Cite as: http://hdl.handle.net/21.11116/0000-0007-B715-3
Abstract
Video-based human motion transfer creates video animations of humans following a source motion. Current methods show remarkable results for tightly-clad subjects. However, the lack of temporally consistent handling of plausible clothing dynamics, including fine and high-frequency details, significantly limits the attainable visual quality. We address these limitations for the first time in the literature and present a new framework which performs high-fidelity and temporally-consistent human motion transfer with natural pose-dependent non-rigid deformations, for several types of loose garments. In contrast to the previous techniques, we perform image generation in three subsequent stages, synthesizing human shape, structure, and appearance. Given a monocular RGB video of an actor, we train a stack of recurrent deep neural networks that generate these intermediate representations from 2D poses and their temporal derivatives.
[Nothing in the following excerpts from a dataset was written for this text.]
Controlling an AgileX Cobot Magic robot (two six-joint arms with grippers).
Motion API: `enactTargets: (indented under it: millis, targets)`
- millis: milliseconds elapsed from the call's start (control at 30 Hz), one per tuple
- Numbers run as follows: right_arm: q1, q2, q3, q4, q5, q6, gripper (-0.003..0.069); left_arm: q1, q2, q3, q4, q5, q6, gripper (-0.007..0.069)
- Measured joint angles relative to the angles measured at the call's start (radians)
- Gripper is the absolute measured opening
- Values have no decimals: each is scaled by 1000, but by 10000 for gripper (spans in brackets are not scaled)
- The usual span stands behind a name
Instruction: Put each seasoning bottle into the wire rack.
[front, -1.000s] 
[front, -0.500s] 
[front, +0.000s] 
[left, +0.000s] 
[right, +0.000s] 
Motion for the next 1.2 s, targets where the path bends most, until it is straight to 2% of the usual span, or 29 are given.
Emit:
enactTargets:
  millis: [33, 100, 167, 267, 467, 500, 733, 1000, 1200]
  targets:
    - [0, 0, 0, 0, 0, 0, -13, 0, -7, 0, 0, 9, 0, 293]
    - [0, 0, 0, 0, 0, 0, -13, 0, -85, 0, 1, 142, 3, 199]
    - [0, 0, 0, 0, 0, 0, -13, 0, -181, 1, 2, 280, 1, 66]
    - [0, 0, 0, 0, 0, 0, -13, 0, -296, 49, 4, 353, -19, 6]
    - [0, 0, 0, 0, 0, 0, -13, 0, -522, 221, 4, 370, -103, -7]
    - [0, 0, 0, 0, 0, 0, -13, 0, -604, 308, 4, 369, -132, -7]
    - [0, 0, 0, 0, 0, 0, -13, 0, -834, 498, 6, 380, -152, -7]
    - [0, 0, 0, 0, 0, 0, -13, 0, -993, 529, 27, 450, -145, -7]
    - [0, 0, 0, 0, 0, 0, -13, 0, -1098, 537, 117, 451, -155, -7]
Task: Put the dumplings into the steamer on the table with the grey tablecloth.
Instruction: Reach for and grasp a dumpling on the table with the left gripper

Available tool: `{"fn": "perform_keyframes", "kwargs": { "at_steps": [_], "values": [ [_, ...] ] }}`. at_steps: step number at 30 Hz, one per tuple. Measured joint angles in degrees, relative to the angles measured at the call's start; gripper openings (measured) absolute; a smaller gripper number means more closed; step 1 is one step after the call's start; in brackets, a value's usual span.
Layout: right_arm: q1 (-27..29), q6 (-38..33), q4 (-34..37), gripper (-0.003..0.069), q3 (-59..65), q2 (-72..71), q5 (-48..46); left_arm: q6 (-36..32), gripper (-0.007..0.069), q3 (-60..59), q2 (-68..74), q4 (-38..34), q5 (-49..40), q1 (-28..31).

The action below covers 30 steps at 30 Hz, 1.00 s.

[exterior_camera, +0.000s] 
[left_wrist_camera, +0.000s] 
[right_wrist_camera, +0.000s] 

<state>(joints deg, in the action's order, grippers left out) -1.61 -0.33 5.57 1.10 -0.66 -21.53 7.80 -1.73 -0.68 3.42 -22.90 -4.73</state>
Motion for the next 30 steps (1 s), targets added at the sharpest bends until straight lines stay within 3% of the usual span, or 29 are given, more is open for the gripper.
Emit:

Splitting the difficult motion transfer problem into subtasks that are aware of the temporal motion context helps us to synthesize results with plausible dynamics and pose-dependent detail. It also allows artistic control of results by manipulation of individual framework stages. In the experimental results, we significantly outperform the state-of-the-art in terms of video realism. Our code and data will be made publicly available.